### [WHAT YOU HAVE TO DO]
This exercise calls for a copy of every line in the listing below that carries the word "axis".

────

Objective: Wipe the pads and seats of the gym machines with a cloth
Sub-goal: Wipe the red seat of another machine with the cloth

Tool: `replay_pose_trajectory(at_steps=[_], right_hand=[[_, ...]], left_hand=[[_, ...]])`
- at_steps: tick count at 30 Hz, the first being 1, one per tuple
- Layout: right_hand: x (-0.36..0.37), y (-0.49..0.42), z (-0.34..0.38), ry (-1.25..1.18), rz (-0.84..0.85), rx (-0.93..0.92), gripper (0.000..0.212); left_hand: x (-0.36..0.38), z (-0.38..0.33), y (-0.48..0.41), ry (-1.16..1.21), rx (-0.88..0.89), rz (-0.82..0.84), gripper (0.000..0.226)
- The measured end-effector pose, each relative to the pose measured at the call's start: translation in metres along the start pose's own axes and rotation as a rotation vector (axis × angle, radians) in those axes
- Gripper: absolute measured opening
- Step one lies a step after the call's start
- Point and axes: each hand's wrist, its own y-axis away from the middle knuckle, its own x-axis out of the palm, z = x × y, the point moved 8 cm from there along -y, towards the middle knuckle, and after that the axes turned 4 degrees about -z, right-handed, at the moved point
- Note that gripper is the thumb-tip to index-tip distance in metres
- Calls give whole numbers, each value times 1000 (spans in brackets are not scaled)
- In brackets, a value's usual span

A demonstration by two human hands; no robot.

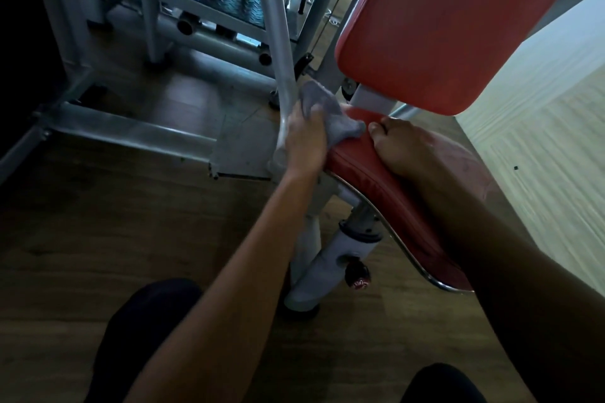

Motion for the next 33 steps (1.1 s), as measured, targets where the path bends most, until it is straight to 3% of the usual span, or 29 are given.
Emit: replay_pose_trajectory(at_steps=[3,6,9,12,17,21,28,33], right_hand=[[-6,7,7,-1,31,-73,70],[-22,31,13,14,93,-201,51],[-41,64,1,18,114,-315,45],[-49,85,-29,-45,59,-297,42],[-49,97,-48,-196,18,-227,41],[-48,92,-49,-200,7,-208,40],[-52,91,-47,-165,-65,-225,38],[-54,84,-68,-398,44,-171,31]], left_hand=[[1,-6,13,11,128,-21,52],[-1,-12,-15,-74,49,27,49],[-10,-5,-8,-66,20,-109,60],[-1,2,34,59,33,-260,64],[9,0,49,107,133,-342,54],[-2,-2,10,95,31,-314,51],[36,13,92,36,86,-276,69],[52,15,124,42,50,-178,71]])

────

### [WRITTEN REPLY]
- The measured end-effector pose, each relative to the pose measured at the call's start: translation in metres along the start pose's own axes and rotation as a rotation vector (axis × angle, radians) in those axes
- Point and axes: each hand's wrist, its own y-axis away from the middle knuckle, its own x-axis out of the palm, z = x × y, the point moved 8 cm from there along -y, towards the middle knuckle, and after that the axes turned 4 degrees about -z, right-handed, at the moved point

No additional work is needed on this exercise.